Aux rassemblements syndicaux du 1ermai, une certaine inquiétude s’est fait sentir dans les discours des dirigeants comme dans les discussions entre militants.
Et il y a de quoi ! Partout, les droits syndicaux sont attaqués, plusieurs militants trainés devant des tribunaux. Et en même temps, le patronat et les gouvernements à son service ne jouent plus à la « concertation sociale », montrent qu’ils sont prêts à se passer des syndicats, à décider sans eux. Oui, la N-VA et le MR ont même annoncé vouloir « déshabiller les syndicats » lors de la prochaine législature.
Alors, les orateurs syndicaux lancent des appels vibrants à voter à gauche, à « dégager » ce gouvernement de « casse sociale ». Une « gauche » qui inclurait le PS, les Écolos et désormais aussi le PTB.
C’est vouloir faire croire qu’un gouvernement avec le PS ferait la différence, causerait moins de « casse sociale ». Certes, le PS a plus intérêt à maintenir les appareils syndicaux, notamment la FGTB, qui est son relais électoral parmi les travailleurs. Mais les partis socialistes ont largement démontré leur dévouement aux intérêts patronaux dans les gouvernements précédents, quitte à se retrouver en opposition face aux syndicats. Il faut se souvenir de la chasse aux chômeurs, du gel des salaires, de l’âge de la prépension augmenté à 62 ans par le gouvernement Di Rupo.
Avec ou sans le PS, le prochain gouvernement sera un gouvernement d’attaque contre le monde du travail. Car le patronat restera au pouvoir, un pouvoir qu’il ne détient pas desélections, mais des titres de propriété sur les entreprises et les capitaux. Et c’est un pouvoir bien supérieur à celui de tous les gouvernements. Or, les capitalistes n’ont qu’une seule option face à la crise de leur propre système : intensifier l’exploitation pour au moins maintenir les profits, voire les augmenter.
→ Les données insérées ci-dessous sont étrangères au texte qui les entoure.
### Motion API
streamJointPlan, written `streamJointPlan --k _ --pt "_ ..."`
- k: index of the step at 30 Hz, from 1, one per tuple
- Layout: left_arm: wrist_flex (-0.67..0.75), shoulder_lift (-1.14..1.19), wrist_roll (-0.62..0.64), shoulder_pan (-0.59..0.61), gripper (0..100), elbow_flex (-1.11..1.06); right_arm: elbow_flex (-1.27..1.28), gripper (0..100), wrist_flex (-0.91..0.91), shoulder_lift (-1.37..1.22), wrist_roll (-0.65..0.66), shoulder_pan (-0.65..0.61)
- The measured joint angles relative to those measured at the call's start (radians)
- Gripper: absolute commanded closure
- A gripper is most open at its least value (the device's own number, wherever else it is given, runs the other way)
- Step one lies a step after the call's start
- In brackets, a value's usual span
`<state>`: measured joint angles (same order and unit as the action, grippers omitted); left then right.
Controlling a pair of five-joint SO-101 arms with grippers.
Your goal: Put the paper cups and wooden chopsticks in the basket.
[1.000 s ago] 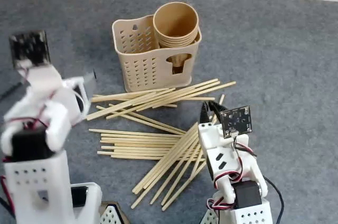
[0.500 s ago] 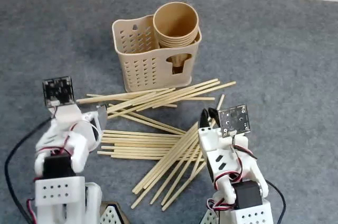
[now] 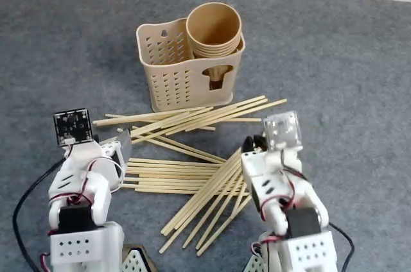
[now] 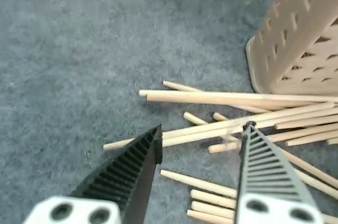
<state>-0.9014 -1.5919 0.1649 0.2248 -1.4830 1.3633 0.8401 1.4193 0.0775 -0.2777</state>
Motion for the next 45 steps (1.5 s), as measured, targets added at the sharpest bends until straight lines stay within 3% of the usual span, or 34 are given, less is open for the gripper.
streamJointPlan --k 10,16,28,45 --pt "0.003 -0.015 0.0 -0.002 77 -0.018 -0.235 94.2 -0.009 -0.535 -0.118 0.014" --pt "0.003 -0.015 0.0 -0.002 77 -0.018 -0.388 84.4 0.074 -0.738 -0.236 0.094" --pt "0.003 -0.015 0.0 0.064 77 -0.018 -0.543 84.3 0.132 -1.01 -0.284 0.098" --pt "0.003 -0.015 -0.002 0.078 77 -0.018 -0.555 84.3 -0.092 -1.177 -0.284 0.112"
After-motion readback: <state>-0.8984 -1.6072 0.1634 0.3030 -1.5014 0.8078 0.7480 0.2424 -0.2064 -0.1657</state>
Le programme de l’organisation patronale, la FEB, a déjà annoncé la teneur de l’offensive : suppression de l’indexation des salaires et des augmentations barémiques, limitation des allocations de chômage dans le temps, encore plus de flexibilité et de précarité, par exemple en supprimant ou diminuant les primes de nuit. Le prix de la participation du PS aux gouvernements sera d’appliquer ce programme ou du moins une grande partie de celui-ci. Sinon il se heurtera à l’opposition patronale, la fuite des capitaux, la hausse des taux d’intérêts, c’est-à-dire au « mur de l’argent ».
Alors maintenir ces illusions électorales, c’est tromper les travailleurs. Et c’est suicidaire ! Mais c’est aussi ce que fait le PTB, en ne détrompant pas ceux qui pensent que les résultats du PTB pourraient pousser le PS et Ecolo à mener une politique plus sociale, voire qu’ils pourraient former un gouvernement ensemble qui serait différent des autres. Un tel gouvernement avec le PTB n’entraînerait que désillusions et démoralisation supplémentaires. En réalité, seules de puissantes luttes des travailleurs peuvent mettre en échec le « mur de l’argent » et imposer des améliorations pour le monde du travail.
Les dirigeants syndicaux ne défendent plus les travailleurs depuis longtemps, mais les travailleurs doivent malgré tout défendre leurs organisations syndicales. Ce ne sont pas les bureaucrates habitués des palabres avec le patronat qui seront le plus « déshabillés ». Ce sont les militants qui se battent au quotidien dans une situation de plus en plus difficile qui subiront la vindicte patronale. Ce sont les militants qui défendent les droits qui existent encore, qui dénoncent les conditions de travail dangereuses, les militants qui organisent leurs camarades de travail pour se défendre, qui risqueront le licenciement. Un gouvernement « de gauche », même avec le PTB, même s’il le souhaitait, ne pourrait pas s’opposer à cette offensive patronale !
S’opposer à l’offensive patronale et gouvernementale nécessite des luttes larges partant des intérêts directs des travailleurs eux-mêmes. Des luttes qui entraînent toujours plus de travailleurs. Cela nécessite que les travailleurs s’organisent démocratiquement autour de leurs revendications communes, dans des comités où ils prennent toutes les décisions collectivement et ne permettent pas aux bureaucrates syndicaux de décider à leur place.
C’est en se réappropriant ainsi les syndicats, en élisant des militants et des dirigeants de confiance, en les soumettant à leur contrôle, que les travailleurs pourront non seulement sauver leurs organisations syndicales, mais aussi faire reculer le patronat et se rapprocher d’une situation où ils pourront se défaire du capitalisme et mettre toute la société sur d’autres bases que le profit.